### Problem
Could you return only the lines that run from the line with "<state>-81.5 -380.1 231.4" through the final line of the data, exactly as they stand?

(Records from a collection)
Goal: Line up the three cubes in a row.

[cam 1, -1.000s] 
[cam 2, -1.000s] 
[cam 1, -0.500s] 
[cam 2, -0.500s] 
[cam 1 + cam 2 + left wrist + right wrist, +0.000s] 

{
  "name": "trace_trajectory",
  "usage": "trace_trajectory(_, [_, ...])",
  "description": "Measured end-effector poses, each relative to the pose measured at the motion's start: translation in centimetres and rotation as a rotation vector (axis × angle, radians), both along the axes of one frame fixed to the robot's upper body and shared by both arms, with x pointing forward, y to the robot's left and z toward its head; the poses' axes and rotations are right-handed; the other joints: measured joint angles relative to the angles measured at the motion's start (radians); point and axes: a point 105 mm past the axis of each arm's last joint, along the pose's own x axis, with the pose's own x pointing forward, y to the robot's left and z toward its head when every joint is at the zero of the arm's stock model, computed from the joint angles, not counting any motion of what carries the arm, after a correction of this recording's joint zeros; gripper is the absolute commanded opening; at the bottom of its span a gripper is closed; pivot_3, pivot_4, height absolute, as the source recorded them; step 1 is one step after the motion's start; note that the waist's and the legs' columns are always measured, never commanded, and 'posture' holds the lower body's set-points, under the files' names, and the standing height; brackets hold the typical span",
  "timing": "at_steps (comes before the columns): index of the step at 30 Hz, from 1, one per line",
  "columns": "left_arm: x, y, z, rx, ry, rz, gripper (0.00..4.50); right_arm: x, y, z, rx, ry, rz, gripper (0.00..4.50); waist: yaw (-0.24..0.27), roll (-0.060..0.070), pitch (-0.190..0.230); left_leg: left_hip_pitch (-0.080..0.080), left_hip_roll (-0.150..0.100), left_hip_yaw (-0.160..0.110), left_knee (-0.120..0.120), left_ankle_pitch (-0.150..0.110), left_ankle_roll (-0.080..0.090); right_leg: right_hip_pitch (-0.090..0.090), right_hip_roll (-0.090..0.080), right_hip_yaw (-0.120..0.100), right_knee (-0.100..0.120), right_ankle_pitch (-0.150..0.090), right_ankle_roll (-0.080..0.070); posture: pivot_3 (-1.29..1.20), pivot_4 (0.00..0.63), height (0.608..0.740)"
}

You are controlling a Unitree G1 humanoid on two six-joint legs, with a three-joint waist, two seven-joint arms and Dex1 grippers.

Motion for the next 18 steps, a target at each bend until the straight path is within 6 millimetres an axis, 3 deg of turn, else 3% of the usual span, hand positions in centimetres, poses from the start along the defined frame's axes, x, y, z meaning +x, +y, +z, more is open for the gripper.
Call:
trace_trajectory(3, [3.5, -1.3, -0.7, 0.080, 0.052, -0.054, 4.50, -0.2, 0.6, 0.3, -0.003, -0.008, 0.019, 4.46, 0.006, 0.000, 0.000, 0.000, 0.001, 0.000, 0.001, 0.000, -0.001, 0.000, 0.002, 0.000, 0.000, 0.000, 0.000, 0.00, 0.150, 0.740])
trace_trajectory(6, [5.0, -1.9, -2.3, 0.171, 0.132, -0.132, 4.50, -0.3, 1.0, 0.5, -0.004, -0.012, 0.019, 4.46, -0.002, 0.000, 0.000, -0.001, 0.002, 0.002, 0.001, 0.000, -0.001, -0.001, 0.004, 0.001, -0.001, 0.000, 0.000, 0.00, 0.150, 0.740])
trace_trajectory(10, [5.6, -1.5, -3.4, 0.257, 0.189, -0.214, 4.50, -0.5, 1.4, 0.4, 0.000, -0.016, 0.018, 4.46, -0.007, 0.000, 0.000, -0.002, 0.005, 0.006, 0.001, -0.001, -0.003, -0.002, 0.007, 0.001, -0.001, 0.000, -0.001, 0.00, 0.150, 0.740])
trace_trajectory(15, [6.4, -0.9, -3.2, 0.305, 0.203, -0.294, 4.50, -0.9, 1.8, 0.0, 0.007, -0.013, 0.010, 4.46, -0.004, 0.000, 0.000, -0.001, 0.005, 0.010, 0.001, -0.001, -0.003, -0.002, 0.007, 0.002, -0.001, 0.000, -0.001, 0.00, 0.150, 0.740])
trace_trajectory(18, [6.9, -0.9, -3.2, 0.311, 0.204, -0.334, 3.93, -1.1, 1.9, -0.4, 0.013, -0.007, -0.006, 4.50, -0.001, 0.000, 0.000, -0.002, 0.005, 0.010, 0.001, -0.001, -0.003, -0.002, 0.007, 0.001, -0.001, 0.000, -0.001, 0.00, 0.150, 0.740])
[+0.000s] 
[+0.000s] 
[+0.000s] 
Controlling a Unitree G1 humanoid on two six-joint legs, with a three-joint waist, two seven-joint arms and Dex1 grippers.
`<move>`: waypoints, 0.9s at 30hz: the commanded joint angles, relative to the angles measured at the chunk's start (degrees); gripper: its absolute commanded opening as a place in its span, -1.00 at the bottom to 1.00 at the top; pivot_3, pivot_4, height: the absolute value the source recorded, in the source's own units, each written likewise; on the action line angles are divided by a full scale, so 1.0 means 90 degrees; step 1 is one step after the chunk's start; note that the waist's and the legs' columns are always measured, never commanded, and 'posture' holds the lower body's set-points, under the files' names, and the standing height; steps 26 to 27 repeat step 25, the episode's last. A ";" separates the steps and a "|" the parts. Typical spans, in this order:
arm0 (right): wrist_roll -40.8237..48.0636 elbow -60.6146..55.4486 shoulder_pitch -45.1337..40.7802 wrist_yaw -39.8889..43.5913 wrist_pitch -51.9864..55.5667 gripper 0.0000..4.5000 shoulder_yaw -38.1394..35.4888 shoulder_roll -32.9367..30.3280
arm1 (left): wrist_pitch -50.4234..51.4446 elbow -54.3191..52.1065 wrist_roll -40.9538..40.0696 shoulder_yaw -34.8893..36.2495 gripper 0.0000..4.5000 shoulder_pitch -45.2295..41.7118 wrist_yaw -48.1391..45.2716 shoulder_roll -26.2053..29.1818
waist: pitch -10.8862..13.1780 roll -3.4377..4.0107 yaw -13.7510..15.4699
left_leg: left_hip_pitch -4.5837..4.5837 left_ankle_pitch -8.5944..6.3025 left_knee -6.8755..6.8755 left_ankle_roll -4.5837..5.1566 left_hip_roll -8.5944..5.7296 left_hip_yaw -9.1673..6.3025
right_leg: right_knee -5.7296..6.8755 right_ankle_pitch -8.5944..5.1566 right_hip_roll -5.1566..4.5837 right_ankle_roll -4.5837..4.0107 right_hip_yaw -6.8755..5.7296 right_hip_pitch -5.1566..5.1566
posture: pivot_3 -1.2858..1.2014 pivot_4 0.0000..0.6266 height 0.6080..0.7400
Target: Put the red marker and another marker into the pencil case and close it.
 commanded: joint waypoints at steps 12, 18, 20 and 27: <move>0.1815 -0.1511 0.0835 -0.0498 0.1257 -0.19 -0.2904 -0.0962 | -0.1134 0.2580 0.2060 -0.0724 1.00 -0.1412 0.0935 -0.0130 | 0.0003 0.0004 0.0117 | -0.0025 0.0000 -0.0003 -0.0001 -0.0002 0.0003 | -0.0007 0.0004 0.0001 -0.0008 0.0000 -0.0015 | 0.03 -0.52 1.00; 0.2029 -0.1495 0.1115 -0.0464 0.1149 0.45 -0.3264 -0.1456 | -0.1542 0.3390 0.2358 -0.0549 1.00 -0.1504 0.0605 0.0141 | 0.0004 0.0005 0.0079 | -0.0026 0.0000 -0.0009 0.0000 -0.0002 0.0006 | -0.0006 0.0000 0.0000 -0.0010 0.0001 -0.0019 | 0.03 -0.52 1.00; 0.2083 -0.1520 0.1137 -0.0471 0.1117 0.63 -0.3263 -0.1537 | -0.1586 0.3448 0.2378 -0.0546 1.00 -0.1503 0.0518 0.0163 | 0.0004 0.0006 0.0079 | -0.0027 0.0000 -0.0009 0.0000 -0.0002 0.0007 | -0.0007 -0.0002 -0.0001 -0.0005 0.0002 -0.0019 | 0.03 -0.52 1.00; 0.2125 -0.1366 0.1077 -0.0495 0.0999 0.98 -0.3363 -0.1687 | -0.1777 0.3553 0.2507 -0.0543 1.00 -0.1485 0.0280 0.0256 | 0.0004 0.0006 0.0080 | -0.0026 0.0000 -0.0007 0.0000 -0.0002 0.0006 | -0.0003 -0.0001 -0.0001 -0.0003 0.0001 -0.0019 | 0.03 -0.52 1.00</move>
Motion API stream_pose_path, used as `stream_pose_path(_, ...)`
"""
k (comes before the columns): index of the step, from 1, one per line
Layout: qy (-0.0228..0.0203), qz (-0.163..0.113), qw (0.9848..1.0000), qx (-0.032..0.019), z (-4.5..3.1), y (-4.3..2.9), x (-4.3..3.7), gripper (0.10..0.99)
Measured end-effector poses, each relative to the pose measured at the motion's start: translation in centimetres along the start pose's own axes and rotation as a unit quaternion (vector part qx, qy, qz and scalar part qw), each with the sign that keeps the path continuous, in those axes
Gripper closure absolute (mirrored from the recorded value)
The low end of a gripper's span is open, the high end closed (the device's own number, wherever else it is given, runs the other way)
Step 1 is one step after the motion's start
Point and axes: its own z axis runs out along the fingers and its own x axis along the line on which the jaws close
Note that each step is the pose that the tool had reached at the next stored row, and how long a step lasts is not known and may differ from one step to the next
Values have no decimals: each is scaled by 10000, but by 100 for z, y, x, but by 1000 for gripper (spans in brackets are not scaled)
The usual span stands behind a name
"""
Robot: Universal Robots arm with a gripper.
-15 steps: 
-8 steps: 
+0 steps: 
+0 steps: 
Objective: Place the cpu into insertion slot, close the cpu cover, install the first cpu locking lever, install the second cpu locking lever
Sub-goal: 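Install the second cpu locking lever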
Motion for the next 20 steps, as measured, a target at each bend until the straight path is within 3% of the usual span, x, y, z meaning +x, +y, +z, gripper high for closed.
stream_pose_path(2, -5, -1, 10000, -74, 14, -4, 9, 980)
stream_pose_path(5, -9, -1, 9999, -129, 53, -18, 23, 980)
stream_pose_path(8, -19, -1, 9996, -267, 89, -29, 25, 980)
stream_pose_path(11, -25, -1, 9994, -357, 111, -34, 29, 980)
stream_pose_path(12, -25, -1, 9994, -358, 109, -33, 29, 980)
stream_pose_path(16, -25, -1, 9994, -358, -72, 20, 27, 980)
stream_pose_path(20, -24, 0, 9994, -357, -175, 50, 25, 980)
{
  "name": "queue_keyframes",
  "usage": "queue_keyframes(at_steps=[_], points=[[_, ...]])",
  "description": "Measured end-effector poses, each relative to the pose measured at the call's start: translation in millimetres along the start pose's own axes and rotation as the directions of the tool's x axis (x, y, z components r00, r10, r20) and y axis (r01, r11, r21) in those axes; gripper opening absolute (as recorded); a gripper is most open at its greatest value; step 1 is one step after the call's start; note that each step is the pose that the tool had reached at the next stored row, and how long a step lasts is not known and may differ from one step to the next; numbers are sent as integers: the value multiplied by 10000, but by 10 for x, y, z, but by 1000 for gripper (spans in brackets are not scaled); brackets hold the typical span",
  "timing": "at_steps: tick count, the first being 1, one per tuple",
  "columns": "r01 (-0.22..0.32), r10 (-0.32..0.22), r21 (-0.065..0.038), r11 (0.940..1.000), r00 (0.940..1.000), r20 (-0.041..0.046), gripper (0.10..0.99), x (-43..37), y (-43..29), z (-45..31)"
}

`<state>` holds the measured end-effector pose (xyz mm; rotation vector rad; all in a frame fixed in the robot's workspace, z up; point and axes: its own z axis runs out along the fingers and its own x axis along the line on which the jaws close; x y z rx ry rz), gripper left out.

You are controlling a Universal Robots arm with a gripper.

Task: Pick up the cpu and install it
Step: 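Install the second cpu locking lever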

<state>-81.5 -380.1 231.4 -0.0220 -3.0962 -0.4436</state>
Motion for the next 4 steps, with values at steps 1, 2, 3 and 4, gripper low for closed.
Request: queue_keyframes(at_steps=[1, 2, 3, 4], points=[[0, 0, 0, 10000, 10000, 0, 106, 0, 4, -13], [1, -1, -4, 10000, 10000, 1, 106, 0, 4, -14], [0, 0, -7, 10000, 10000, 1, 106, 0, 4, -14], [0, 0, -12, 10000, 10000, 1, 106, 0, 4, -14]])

### Finished task
<state>-81.5 -380.1 231.4 -0.0220 -3.0962 -0.4436</state>
Motion for the next 4 steps, with values at steps 1, 2, 3 and 4, gripper low for closed.
Request: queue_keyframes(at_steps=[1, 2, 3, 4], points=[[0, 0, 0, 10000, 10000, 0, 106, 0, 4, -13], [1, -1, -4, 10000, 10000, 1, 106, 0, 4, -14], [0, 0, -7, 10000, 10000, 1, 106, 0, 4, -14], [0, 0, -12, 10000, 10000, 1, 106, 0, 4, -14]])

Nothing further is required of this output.